George Flash (, born 1909, died 22 November 1990) was an Israeli politician who served as a member of the Knesset for the General Zionists between 1951 and 1955.

Biography
Born in Reșița in Austria-Hungary (today in Romania), Flash was educated at a Hebrew high school, before studying law at the University of Vienna. Whilst a student he became involved with Zionist organisations, and was a member of the Zionist Students Association. He also became a member of the directorate of Hakoah Vienna.
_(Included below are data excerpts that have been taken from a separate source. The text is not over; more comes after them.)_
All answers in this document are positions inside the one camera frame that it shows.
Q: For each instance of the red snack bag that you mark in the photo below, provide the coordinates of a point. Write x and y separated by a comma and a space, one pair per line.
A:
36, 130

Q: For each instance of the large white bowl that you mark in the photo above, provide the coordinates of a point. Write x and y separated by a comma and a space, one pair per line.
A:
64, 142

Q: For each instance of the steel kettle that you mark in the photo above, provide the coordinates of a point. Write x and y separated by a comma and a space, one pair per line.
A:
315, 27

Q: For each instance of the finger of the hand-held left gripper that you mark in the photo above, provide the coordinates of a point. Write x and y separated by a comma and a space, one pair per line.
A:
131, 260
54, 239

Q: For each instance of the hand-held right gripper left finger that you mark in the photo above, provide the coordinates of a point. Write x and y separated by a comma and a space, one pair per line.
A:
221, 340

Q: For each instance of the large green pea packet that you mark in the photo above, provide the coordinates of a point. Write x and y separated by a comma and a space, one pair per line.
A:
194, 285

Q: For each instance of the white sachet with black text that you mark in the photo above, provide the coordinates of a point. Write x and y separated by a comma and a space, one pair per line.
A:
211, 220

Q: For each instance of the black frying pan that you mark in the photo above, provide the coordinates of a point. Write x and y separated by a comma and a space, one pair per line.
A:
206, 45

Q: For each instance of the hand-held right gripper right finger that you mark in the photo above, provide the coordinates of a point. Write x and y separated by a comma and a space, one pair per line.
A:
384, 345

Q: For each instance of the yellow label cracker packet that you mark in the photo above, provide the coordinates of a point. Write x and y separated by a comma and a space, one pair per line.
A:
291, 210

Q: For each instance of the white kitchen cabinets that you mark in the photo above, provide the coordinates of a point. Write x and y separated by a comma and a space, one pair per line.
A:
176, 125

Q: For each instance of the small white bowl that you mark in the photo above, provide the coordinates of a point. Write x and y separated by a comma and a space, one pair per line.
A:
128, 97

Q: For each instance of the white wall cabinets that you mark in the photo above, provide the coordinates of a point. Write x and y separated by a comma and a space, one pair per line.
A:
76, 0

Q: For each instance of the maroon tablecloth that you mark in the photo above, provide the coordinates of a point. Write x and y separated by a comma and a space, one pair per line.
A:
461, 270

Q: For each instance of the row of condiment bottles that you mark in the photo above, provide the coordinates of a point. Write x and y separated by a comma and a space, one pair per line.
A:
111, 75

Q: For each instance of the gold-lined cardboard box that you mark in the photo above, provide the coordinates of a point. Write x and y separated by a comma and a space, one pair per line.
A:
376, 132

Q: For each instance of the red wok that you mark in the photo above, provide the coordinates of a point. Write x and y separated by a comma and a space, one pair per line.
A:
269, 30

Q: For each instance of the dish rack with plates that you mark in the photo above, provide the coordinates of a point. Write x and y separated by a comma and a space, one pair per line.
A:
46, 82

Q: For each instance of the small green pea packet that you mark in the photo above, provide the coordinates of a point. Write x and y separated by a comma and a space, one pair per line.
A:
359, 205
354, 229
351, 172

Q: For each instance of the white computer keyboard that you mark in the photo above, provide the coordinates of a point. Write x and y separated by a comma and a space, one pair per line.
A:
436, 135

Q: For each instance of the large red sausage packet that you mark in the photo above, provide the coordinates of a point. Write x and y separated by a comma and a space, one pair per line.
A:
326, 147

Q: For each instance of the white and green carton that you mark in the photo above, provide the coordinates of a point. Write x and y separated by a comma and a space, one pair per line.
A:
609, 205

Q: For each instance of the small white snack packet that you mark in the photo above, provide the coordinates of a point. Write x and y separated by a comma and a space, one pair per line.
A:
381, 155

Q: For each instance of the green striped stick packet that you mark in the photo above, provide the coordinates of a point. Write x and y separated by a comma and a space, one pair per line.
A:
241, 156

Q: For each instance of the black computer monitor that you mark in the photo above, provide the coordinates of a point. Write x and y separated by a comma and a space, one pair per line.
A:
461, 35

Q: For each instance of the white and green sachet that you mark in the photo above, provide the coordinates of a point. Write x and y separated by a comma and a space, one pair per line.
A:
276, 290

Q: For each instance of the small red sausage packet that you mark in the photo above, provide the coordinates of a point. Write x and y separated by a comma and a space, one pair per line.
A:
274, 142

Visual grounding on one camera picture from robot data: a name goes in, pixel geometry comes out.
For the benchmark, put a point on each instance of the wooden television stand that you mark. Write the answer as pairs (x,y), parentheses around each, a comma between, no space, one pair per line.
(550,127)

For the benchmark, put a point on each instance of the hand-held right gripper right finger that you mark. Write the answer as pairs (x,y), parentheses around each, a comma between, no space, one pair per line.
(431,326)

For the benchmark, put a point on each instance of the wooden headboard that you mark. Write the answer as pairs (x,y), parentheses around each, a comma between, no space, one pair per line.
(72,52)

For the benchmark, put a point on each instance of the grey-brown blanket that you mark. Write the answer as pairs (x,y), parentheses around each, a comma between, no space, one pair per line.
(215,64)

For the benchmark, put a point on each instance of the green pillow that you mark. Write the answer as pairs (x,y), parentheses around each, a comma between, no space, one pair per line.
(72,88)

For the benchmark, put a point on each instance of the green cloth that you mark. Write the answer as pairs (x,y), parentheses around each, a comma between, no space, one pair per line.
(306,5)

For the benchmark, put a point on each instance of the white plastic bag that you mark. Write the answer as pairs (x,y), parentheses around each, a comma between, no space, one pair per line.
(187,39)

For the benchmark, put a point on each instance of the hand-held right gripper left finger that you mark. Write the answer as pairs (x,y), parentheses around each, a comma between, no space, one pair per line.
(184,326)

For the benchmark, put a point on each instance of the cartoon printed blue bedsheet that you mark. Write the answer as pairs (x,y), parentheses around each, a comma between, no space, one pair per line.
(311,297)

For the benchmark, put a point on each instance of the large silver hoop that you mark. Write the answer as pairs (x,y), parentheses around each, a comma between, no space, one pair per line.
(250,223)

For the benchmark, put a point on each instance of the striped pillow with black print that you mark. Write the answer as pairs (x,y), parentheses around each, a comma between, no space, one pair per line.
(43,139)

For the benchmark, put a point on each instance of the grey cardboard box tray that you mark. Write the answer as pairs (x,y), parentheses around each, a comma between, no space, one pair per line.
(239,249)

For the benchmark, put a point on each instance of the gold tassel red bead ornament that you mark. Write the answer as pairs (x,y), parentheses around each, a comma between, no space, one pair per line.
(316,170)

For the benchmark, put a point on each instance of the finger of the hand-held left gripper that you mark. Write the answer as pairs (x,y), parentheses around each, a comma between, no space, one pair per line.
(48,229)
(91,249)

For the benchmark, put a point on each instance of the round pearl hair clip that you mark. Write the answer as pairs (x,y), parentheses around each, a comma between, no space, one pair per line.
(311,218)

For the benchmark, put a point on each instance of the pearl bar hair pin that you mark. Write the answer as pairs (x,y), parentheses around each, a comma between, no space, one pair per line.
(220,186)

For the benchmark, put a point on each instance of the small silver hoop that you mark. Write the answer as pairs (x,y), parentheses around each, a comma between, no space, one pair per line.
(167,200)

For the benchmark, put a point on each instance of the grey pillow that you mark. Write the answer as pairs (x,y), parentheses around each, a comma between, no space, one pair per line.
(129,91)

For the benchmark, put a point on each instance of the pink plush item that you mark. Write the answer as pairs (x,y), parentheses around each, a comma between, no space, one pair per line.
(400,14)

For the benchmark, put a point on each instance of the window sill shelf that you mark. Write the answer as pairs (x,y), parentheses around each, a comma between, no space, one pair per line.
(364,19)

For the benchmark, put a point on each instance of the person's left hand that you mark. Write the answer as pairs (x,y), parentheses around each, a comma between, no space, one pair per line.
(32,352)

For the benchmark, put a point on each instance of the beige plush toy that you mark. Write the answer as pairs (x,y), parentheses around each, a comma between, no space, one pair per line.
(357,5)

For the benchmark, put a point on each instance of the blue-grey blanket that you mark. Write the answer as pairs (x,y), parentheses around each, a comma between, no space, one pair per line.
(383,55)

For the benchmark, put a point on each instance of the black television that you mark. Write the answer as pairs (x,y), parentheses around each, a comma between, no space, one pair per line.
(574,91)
In 1933, he made aliyah to Mandatory Palestine, where he became a member of the directorate of the Federation of General Zionists, and chairman of its foreign policy committee. He was also general secretary of the Israeli branch of Maccabi, later becoming chairman and chair of the Maccabi World directorate, and general secretary of the Citizens Union. During the mandate era, he served as a member of the Assembly of Representatives.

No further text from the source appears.